What Healing Actually Looks Like

Physical Healing

Intestinal recovery:

  • Begins immediately with GF diet
  • Significant improvement by 6-12 months for many
  • Full healing may take 1-2+ years
  • Some never achieve complete histological recovery

Symptom timeline (highly variable):

  • Some feel better within days
  • Others take months
  • GI symptoms often improve first
  • Energy, brain fog, other symptoms follow
  • Non-linear, good days and bad days

Emotional Healing

Not as predictable as physical:

  • Grief cycles back unexpectedly
  • Acceptance builds over time
  • Some triggers remain indefinitely
  • Overall trend is toward integration

What Might Go Wrong

Still Having Symptoms

If symptoms persist:

  • Review for hidden gluten sources
  • Consider other food intolerances (dairy, etc.)
  • Consult with your doctor
  • Possible refractory celiac (rare)

Mental Health Struggles

Depression and anxiety are common:

  • Related to chronic illness stress
  • Related to nutritional factors
  • May need professional help
  • Don’t tough it out alone

Relationship Strain

The first year can stress relationships:

  • Partners adjusting
  • Family dynamics changing
  • Social life disrupted
  • Keep communicating

What Goes Better Than Expected

Food Quality

Many celiacs discover:

  • They eat healthier than before
  • More home cooking
  • More whole foods
  • Less processed food

Body Awareness

You learn to listen:

  • You know what your body needs
  • You notice what affects you
  • You’re more intentional about food

Community

Many find:

  • Other celiacs who understand
  • Support they didn’t expect
  • Resources they didn’t know existed

Resilience

You discover:

  • You can do hard things
  • You adapt more than you thought
  • You’re stronger than you knew

Medical Milestones

3-6 Months

  • Blood work to check antibody levels
  • Usually starting to decrease

6-12 Months

  • Follow-up blood work
  • Discussion of nutritional status
  • Assess symptom resolution

12-24 Months

  • Many doctors recommend follow-up endoscopy
  • Check for intestinal healing
  • Establish long-term monitoring plan

One Year In: What’s Different

What You’ve Lost

Be honest about this:

  • Spontaneous eating
  • Certain foods you loved
  • Simple social eating
  • The ease of not thinking about food

What You’ve Gained

Also be honest:

  • Health (or improving health)
  • Body awareness
  • New foods and recipes
  • Community
  • Resilience
  • Intentionality about eating

What’s Just Different

Neither better nor worse:

  • How you eat
  • How you plan
  • How you navigate social situations
  • Part of who you are now

A Prayer for the First Year

Lord, this year has been a lot.

I’ve lost things. I’ve learned things. I’ve struggled and I’ve grown.

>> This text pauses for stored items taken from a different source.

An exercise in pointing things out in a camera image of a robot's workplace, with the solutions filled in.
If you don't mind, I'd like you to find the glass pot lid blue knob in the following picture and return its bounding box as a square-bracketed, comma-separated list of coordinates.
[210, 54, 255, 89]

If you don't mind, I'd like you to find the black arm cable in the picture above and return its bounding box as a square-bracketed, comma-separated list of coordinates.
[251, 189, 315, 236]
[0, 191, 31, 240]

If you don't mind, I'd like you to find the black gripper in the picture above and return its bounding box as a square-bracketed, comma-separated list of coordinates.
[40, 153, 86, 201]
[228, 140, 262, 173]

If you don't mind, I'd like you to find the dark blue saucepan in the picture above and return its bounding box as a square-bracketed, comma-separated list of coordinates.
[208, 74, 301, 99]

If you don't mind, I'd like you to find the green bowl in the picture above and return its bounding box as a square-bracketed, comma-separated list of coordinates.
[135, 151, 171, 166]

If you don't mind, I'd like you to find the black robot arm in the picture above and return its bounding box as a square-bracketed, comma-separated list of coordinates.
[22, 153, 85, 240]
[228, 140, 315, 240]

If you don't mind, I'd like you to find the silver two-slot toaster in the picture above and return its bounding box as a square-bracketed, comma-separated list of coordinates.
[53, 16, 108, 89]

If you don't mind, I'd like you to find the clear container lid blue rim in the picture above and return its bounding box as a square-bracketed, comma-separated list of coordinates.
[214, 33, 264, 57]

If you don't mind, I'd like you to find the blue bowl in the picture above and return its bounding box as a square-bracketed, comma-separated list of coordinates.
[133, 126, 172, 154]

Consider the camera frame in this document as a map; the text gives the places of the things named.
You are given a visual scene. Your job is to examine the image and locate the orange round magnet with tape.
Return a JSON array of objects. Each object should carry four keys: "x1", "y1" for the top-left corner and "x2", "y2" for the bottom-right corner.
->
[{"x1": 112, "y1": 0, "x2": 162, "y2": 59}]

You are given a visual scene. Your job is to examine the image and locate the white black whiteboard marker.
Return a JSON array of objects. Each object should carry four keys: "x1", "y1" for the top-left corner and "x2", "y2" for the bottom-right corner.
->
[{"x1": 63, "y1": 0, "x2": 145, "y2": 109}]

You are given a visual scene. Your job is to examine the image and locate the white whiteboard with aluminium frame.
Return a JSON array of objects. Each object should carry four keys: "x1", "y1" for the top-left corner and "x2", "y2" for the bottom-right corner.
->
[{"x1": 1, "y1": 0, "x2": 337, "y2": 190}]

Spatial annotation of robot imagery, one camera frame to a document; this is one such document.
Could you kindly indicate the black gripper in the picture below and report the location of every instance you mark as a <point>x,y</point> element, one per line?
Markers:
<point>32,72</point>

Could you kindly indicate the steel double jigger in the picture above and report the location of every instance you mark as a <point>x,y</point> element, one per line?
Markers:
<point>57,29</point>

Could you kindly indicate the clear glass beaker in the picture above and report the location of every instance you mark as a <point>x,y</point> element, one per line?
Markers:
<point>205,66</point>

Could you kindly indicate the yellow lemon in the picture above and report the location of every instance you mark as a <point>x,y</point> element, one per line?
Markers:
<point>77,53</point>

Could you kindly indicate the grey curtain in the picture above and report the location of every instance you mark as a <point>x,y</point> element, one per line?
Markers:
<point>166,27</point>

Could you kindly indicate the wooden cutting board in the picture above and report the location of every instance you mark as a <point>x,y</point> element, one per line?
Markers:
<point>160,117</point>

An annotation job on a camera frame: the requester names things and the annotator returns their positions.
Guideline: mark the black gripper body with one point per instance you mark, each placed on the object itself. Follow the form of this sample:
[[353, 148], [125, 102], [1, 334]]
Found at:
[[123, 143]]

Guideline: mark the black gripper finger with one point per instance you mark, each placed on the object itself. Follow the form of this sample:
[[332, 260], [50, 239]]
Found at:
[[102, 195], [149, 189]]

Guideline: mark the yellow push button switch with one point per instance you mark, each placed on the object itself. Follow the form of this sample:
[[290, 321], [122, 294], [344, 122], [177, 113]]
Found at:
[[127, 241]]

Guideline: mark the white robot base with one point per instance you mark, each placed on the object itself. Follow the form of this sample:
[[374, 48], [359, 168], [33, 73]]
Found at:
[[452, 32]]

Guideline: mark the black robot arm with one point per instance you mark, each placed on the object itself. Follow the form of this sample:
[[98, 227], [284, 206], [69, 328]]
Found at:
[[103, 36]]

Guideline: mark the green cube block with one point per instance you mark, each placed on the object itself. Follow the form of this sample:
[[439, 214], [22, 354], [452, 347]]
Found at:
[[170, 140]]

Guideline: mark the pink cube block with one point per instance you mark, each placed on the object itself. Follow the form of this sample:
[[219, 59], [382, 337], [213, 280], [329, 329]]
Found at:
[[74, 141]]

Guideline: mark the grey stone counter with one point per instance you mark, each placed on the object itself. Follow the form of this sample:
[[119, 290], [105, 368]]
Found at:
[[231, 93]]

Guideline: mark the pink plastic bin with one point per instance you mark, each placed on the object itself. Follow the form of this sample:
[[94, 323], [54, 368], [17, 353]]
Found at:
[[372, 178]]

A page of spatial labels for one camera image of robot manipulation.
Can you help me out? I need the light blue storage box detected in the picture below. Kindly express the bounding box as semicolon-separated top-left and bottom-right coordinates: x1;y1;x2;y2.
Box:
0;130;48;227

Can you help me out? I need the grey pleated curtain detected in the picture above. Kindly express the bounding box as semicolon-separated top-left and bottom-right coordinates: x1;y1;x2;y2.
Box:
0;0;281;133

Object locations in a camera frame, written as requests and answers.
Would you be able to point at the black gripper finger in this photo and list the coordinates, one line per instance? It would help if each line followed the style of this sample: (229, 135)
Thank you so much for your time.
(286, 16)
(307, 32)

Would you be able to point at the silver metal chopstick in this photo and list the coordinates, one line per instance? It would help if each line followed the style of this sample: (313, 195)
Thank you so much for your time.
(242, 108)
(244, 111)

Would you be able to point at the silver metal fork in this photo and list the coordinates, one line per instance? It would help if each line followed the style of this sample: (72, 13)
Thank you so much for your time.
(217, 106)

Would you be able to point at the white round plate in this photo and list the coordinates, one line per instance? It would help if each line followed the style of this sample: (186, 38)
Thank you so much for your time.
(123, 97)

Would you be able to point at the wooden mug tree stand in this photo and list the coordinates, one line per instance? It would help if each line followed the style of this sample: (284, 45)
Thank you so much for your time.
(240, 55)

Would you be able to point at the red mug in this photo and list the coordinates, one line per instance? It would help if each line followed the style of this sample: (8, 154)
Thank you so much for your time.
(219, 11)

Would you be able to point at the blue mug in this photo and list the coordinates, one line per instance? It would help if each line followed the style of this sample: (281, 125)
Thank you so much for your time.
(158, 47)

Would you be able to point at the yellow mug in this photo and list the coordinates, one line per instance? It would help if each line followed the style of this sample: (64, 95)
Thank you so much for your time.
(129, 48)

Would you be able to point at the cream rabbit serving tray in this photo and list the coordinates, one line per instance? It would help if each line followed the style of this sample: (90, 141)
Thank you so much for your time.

Thank You for getting me this far. For the healing that’s happened. For the people who’ve helped.

Give me grace for the years ahead. Let this year be foundation, not the whole story.

Amen.

Year Two and Beyond

The first year is the hardest. After that:

  • You know what you’re doing
  • The grief fades (mostly)
  • Life continues
  • Celiac becomes background

You made it through year one. Everything else is maintenance.